Tutorial 2: AIPUBuilder Overview
The AIPUBuilder is the AI compiler to build from the NN model to AIPU binary executable file.

It includes the following components:
Parser: support Pytorch Tensorflow Tensorflow-lite ONNX models
GSim: hign level graph optimizer
OPT: quantization tool
support auto quantization
accuracy evaluation
quantization
GBuilder:
Graph compiler
support multi-target
memory allocation & optimization
Parser
Parser has multiple front-end to parse different framework models.
Support:
TensorFlow
ONNX
TensorFlow Lite
Unified internal graph
Front-end pass optimization
github link: https://github.com/Arm-China/Compass_Unified_Parser
GSim
GSIM is a IR to IR tool, supports float IR, quant IR or mixed IR.
GSIM also will act as intermediate stage between Parser/OPT/GBuilder.

Support:
Constant folding
Common subexpression elimination(CSE)
Fusing and elimination Ops
OPT
OPT is our quantization tool.
Calibration:
Get Min/Max for each layer by small batch of data
Quantize with min/max of each layer
symmetric and asymmetric quantization
Int8/int16/fp16 mix quantization
Support K-L divergent or absolute min/max calibration
Float32 forward and accuracy estimate
Int8/int16 forward and accuracy estimate
github link: https://github.com/Arm-China/Compass_Optimizer
Gbuilder
GraphBuilder(GBuilder) is the core NN compiler to build from the NN IR to AIPU binary code.
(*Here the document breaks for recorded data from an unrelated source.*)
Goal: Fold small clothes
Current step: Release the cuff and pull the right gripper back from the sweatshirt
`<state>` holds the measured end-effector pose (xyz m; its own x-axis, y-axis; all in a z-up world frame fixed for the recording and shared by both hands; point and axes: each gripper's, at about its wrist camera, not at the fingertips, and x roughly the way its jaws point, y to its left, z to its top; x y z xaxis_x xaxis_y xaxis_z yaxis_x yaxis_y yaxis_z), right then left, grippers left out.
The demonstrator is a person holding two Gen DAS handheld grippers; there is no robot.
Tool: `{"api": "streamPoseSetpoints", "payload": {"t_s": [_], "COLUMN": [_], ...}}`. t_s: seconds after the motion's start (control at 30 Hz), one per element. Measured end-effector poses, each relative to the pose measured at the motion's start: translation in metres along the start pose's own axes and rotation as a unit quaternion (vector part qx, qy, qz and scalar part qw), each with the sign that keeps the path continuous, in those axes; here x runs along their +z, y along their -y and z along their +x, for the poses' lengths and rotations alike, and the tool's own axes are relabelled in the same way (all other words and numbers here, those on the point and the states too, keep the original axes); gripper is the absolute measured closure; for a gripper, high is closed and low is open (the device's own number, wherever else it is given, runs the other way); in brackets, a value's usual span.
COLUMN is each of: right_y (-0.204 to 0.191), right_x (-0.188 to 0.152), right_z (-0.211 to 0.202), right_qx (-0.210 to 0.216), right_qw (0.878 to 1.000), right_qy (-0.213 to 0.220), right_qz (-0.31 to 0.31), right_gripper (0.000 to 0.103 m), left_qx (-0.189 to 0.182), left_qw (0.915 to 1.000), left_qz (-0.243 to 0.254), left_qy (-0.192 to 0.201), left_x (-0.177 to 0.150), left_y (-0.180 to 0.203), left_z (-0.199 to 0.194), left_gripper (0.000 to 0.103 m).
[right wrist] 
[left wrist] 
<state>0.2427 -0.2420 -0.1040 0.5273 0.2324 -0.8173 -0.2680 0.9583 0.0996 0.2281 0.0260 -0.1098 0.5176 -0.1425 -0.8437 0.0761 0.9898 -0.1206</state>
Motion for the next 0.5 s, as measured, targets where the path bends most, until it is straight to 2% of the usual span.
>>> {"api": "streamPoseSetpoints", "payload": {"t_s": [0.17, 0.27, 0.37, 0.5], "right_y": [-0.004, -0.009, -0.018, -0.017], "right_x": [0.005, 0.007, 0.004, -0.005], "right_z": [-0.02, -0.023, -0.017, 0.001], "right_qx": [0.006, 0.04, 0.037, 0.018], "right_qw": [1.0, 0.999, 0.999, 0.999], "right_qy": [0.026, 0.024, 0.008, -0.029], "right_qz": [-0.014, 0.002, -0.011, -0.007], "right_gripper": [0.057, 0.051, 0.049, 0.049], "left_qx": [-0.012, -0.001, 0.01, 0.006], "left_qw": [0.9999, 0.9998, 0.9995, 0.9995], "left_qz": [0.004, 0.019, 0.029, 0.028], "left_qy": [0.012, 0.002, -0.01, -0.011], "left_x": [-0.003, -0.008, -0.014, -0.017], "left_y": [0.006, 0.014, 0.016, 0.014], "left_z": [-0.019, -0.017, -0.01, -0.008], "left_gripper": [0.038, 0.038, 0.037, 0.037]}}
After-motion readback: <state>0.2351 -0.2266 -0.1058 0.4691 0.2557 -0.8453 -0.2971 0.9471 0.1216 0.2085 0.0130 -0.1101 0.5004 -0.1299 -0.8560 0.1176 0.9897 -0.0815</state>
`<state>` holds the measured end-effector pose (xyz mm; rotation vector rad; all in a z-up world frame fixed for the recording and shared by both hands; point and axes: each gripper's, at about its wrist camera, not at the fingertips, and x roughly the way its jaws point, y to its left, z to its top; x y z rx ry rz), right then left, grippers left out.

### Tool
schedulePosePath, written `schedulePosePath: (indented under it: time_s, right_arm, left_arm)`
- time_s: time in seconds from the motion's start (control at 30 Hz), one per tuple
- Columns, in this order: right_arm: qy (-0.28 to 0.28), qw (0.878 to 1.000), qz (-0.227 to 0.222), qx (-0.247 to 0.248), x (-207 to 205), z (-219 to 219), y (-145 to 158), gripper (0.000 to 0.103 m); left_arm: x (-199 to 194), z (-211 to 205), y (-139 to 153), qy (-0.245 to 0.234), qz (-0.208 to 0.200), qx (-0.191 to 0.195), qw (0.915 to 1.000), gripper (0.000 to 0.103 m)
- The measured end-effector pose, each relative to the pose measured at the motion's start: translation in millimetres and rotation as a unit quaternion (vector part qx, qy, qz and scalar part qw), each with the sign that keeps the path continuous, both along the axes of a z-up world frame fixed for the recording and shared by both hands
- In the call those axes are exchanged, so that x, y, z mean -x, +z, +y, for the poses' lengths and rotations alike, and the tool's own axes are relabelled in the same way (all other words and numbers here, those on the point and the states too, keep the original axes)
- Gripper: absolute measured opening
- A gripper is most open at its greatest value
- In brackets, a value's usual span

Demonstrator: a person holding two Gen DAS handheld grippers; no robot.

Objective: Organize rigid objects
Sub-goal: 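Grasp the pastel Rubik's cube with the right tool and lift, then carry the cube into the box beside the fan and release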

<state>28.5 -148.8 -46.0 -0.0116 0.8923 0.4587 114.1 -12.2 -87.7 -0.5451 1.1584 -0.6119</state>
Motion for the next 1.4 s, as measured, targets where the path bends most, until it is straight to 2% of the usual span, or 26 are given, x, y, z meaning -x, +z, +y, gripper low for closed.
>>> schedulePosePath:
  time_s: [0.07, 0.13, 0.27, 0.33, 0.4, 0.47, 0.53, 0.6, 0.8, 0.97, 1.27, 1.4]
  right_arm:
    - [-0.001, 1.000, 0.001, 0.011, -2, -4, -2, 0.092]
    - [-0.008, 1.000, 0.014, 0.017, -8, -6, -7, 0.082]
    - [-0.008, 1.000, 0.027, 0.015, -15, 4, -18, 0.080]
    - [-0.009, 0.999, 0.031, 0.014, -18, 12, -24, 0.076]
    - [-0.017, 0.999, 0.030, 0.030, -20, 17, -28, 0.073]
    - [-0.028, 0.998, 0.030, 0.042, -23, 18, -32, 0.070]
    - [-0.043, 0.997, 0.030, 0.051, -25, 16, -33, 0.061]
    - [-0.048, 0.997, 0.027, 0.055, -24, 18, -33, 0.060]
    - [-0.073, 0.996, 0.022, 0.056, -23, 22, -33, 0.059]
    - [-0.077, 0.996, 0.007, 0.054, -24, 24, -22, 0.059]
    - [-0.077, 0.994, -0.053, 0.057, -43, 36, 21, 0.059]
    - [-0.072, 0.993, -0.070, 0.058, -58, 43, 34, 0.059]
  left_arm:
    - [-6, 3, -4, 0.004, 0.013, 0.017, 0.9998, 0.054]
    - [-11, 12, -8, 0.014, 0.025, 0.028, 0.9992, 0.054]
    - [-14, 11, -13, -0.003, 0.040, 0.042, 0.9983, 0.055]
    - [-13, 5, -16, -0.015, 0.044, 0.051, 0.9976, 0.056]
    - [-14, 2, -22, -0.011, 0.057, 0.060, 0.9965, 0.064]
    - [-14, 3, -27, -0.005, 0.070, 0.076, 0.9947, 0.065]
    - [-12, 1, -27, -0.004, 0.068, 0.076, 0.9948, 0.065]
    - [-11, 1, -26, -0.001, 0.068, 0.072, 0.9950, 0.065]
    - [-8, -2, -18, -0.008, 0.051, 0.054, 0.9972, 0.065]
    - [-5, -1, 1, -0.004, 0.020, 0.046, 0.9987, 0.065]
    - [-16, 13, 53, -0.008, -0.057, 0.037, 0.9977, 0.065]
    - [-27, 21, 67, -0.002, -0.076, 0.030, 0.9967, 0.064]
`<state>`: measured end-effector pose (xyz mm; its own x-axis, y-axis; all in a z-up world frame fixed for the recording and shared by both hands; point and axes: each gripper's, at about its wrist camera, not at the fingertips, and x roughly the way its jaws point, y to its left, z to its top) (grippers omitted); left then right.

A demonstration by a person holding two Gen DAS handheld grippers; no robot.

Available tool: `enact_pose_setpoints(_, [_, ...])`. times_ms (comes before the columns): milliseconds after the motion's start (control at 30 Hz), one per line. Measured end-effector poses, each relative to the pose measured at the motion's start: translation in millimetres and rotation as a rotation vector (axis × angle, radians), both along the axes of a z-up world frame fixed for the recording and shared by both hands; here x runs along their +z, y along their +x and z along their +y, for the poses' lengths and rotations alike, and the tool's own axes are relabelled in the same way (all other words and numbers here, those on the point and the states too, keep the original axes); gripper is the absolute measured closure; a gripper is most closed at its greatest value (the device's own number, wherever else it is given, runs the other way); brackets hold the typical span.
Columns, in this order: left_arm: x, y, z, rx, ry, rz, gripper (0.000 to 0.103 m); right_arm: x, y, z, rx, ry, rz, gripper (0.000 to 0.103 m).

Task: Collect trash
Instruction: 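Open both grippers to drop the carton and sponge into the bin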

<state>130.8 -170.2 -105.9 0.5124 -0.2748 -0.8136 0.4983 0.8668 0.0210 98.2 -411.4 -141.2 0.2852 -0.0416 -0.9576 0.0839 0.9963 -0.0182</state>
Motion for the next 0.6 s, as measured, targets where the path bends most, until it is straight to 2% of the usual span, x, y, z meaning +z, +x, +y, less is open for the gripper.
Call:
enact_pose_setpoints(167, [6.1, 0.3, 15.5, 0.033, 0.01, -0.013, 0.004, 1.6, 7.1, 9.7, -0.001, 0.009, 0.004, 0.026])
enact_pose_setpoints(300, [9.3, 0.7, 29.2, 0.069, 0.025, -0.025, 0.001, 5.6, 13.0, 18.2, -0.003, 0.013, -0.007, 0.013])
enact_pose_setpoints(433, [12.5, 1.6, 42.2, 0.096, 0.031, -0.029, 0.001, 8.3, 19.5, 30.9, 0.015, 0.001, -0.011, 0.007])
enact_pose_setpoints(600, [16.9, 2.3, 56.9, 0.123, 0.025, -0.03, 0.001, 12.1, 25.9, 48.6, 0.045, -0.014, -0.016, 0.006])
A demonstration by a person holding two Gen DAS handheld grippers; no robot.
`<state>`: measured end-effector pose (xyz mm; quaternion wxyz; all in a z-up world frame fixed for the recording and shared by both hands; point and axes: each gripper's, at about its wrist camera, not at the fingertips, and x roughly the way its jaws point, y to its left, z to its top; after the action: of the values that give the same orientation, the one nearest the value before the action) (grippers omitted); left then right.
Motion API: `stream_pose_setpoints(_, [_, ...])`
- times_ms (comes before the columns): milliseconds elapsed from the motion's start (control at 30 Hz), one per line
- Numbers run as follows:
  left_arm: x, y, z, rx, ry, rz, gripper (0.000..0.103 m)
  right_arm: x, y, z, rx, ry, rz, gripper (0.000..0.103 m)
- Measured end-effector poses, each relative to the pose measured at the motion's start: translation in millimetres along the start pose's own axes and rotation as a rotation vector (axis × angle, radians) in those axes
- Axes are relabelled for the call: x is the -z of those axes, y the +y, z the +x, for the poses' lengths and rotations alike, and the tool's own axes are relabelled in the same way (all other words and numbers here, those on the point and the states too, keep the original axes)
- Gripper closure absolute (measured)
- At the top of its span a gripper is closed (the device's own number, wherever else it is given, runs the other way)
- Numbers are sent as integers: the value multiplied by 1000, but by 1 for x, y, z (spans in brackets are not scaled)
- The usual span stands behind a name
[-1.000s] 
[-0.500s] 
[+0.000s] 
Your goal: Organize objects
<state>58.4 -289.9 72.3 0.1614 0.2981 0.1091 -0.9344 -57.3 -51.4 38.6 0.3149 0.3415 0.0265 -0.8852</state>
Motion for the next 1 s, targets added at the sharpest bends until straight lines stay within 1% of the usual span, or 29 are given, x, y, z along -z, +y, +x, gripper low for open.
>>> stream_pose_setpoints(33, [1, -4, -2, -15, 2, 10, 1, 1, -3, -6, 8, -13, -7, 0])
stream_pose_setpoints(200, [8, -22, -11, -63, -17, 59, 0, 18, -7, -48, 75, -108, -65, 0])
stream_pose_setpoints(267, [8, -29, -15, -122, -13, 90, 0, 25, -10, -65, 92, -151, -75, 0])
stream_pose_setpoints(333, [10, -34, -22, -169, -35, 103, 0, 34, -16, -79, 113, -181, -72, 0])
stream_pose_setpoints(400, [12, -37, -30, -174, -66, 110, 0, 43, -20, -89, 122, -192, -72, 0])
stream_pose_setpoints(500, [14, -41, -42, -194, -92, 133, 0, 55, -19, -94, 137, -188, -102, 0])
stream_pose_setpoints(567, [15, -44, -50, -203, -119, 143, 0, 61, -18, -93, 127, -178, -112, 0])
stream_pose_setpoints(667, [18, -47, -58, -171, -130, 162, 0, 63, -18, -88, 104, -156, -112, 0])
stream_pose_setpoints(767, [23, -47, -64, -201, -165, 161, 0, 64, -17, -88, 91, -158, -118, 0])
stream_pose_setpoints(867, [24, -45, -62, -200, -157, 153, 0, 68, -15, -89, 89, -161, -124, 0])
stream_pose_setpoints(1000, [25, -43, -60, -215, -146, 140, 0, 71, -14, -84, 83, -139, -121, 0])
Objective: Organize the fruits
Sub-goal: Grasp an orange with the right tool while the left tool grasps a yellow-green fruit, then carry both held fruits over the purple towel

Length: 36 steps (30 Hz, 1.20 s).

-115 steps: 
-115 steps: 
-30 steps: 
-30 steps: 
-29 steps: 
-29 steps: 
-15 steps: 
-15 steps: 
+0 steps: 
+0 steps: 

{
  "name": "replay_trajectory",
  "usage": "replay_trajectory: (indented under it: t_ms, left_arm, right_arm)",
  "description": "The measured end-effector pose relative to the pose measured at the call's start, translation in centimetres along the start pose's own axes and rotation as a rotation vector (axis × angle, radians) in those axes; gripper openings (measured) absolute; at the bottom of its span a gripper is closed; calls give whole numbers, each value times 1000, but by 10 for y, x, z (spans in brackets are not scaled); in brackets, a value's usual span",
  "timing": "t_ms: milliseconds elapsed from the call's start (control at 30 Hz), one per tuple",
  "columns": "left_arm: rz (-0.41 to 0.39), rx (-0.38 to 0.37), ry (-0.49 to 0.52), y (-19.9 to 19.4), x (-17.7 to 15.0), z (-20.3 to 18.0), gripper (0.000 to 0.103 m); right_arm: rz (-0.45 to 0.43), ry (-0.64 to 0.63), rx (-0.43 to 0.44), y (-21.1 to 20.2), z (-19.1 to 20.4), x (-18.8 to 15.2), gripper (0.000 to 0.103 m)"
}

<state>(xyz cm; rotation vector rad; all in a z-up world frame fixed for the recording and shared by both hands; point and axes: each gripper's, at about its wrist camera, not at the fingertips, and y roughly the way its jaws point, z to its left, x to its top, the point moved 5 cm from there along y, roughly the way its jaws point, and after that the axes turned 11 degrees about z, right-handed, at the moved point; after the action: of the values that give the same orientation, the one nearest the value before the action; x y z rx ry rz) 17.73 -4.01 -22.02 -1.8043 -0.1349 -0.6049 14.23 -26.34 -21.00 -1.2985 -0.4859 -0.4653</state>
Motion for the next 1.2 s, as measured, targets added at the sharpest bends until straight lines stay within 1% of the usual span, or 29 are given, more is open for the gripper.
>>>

Graph Lowering: transforms high-level IR into machine-specific libraries or code.
Graph Optimization:
fuse block of ops to reduce overhead of itermediate data movement.
auto-select the best library implementation for each operation.
Operator Plugin: integrate built-in high-performance TEC/AIFF libraries.
SRAM optimizer: memory allocation optimizer. A specific allocator to using internal/external SRAM.
Code Generator: code generator and linker produce the final executable code.